Botwin was arrested at the crime scene with no resistance. His trial was short as Botwin pleaded guilty and accepted all the consequences. The verdict was announced a day later, and he was sentenced to death by the drumhead court in Lwów. Botwin's defense made a petition for the presidential pardon but it was rejected by the president Stanisław Wojciechowski. Naftali Botwin was executed by a firing squad on 6 August 1925 at the Brygidki prison in Lwów. Botwin did not want his eyes to be covered. In his last words Botwin exclaimed: ″Down with bourgeoisie! Long live the social revolution!″ He was buried at Yaniv Cemetery, Lwów (now Lviv).

In the years after his death, Botwin's legacy continued, especially in Jewish communist circles in Poland. He was the subject of several Yiddish plays, children were named after him and the day of his death was part of the Yiddish Communist calendar.

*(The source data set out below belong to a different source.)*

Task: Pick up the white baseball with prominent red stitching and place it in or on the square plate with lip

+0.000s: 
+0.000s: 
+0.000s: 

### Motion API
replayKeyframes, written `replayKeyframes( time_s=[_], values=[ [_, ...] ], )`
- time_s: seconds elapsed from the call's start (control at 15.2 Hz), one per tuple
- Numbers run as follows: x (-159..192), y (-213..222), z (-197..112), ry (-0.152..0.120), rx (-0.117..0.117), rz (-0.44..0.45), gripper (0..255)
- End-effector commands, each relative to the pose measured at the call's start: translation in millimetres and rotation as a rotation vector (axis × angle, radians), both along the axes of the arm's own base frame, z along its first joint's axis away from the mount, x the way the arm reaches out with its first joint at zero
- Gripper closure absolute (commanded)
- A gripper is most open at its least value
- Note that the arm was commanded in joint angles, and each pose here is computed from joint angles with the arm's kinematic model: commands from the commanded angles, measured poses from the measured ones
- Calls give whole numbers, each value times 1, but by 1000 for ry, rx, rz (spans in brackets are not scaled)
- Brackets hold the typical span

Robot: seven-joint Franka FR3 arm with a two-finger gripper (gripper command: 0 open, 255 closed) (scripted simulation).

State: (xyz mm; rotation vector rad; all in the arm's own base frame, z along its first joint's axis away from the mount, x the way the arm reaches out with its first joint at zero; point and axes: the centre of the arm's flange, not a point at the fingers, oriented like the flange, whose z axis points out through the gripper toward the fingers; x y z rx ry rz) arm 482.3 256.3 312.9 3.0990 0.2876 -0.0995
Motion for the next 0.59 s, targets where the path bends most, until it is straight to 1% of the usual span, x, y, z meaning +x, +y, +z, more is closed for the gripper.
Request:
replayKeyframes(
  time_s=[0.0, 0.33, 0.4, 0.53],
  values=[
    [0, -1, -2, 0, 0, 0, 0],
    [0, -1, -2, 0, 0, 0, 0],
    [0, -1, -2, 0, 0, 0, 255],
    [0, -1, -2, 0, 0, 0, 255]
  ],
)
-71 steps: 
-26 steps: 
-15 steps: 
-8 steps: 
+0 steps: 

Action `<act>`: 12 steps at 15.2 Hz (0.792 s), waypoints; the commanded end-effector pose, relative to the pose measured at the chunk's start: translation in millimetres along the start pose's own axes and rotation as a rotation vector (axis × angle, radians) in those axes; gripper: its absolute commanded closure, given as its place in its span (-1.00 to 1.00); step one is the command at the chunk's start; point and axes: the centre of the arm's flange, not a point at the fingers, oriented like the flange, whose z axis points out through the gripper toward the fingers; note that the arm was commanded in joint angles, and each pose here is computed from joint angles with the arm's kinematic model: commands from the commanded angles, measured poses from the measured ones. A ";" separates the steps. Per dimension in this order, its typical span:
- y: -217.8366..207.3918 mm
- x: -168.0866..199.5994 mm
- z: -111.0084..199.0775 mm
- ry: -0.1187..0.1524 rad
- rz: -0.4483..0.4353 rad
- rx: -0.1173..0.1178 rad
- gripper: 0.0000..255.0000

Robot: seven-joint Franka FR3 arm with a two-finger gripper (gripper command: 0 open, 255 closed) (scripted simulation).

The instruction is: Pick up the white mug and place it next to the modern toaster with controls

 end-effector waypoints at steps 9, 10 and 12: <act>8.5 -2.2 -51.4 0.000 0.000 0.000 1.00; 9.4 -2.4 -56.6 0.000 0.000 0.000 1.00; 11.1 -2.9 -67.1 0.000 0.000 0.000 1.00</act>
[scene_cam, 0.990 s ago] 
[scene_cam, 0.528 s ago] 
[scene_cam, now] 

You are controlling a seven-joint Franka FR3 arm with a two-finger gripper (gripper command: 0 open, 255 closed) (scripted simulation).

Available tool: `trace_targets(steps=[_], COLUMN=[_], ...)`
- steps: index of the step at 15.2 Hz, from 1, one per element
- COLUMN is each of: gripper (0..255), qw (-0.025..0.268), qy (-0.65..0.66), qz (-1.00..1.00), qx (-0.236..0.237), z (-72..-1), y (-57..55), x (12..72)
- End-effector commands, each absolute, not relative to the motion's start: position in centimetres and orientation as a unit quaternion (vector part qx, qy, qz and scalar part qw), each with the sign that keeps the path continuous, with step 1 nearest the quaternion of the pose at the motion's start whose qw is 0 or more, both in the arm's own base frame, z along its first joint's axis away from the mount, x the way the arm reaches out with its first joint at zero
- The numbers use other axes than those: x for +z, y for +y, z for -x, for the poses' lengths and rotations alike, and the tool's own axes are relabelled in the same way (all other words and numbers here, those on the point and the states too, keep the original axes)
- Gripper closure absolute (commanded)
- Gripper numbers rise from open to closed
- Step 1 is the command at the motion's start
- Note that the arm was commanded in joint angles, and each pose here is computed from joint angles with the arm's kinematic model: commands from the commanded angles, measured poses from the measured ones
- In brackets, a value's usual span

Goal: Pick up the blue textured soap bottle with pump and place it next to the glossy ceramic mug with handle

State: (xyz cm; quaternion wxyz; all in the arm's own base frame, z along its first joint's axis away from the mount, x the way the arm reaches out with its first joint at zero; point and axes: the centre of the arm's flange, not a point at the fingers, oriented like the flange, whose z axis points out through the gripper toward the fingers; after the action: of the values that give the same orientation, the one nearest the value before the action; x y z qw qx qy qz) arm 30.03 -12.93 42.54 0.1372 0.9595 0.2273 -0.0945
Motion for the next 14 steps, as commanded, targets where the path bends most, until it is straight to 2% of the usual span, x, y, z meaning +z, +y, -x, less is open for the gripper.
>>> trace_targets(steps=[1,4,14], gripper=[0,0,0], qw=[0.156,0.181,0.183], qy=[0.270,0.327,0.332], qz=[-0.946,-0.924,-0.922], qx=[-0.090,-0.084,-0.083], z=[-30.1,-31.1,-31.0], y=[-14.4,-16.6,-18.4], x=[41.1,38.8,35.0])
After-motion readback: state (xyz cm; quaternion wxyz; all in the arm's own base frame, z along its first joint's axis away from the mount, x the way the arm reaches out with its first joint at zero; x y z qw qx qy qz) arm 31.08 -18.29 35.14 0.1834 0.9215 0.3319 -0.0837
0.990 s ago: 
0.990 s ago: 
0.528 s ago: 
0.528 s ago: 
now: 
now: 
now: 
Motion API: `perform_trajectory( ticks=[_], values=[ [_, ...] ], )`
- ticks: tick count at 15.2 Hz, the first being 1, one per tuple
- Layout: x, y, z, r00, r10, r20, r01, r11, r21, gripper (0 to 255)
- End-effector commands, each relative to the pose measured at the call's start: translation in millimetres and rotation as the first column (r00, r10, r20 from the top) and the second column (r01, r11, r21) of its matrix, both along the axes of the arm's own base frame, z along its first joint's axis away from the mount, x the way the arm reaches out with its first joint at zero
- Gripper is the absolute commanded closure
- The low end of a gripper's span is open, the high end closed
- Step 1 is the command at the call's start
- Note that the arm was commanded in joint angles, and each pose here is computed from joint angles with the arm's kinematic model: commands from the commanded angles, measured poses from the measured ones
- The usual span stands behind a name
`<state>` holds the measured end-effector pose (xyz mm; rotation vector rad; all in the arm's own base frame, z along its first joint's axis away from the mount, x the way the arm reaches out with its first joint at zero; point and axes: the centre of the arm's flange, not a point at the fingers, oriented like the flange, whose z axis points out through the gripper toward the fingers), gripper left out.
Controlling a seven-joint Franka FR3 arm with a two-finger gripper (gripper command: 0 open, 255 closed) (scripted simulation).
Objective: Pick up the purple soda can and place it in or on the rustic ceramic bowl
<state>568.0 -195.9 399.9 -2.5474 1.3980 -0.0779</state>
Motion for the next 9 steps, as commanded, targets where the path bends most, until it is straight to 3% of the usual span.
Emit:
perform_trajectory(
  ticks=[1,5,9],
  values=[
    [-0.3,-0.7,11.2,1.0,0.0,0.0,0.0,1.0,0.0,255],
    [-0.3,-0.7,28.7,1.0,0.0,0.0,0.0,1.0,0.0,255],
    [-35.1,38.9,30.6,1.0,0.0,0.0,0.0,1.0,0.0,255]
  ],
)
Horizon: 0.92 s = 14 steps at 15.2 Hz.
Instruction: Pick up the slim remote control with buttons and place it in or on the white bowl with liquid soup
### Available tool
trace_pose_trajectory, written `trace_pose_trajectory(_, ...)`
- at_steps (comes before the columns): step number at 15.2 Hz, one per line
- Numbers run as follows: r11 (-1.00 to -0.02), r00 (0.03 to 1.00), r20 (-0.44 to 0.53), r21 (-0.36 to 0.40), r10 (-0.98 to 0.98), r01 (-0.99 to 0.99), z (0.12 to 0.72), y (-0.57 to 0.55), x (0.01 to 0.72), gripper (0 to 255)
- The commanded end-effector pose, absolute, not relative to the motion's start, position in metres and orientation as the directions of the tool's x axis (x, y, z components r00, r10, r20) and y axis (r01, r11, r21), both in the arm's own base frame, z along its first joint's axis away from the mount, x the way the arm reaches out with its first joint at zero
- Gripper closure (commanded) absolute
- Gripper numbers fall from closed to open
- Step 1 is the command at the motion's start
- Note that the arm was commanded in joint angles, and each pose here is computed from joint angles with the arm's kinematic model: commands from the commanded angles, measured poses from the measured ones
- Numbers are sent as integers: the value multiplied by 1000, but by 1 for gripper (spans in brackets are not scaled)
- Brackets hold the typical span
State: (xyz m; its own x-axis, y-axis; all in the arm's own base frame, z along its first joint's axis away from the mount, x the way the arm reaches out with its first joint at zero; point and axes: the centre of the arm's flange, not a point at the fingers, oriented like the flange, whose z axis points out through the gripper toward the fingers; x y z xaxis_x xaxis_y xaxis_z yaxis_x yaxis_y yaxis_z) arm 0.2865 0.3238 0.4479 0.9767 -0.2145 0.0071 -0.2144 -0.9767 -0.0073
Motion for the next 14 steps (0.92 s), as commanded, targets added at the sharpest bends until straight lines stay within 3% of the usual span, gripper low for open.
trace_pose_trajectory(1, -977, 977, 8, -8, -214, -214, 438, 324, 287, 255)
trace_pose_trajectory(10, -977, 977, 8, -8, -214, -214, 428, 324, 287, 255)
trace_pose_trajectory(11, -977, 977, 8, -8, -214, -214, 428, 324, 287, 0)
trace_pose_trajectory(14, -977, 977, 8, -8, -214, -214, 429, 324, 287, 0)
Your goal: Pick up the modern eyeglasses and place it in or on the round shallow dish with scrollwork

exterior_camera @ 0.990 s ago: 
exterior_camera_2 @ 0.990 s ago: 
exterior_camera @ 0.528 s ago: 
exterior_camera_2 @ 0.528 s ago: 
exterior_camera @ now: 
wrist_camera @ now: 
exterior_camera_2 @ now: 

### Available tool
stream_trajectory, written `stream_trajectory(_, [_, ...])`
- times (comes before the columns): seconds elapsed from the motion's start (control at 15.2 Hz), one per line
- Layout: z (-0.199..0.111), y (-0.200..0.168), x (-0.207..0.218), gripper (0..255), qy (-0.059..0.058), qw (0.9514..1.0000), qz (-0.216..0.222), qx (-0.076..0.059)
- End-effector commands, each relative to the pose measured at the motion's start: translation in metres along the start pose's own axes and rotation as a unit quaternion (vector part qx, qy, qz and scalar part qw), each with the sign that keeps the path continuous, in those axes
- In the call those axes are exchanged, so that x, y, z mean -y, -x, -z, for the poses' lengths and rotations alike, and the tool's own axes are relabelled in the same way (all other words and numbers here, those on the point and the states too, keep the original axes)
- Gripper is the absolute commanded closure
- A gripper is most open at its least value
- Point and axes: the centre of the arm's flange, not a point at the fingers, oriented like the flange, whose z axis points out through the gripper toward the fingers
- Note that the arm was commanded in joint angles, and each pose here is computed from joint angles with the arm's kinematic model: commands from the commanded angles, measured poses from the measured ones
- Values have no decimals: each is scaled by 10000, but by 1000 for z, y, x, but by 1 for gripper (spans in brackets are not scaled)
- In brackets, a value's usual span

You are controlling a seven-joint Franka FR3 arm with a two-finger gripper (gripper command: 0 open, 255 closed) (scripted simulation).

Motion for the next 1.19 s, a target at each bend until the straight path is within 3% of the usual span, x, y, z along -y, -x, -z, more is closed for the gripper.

== Naftali Botwin Company ==
In December 1937 the Jewish volunteers of the Spanish Civil War formed the Naftali Botwin Company. It was a sub-unit of the Palafox Battalion of the International Brigades and of Jews who had completed the short training course but had not yet been placed in a combat force. The company also published a Yiddish newspaper called Botwin. 150 Jews from Poland, France, Belgium and the Yishuv region served in the Botwin Company. Among them were two Palestinian Arabs, one of whom spoke Yiddish. The members of the unit spoke Polish, Spanish and Ladino. They designed a flag with the writing "The Naftali Botwin Company", the name of their brigade "Palafox Brigade" and the motto "For our Freedom and your Freedom" in Spanish, Polish and Yiddish on it.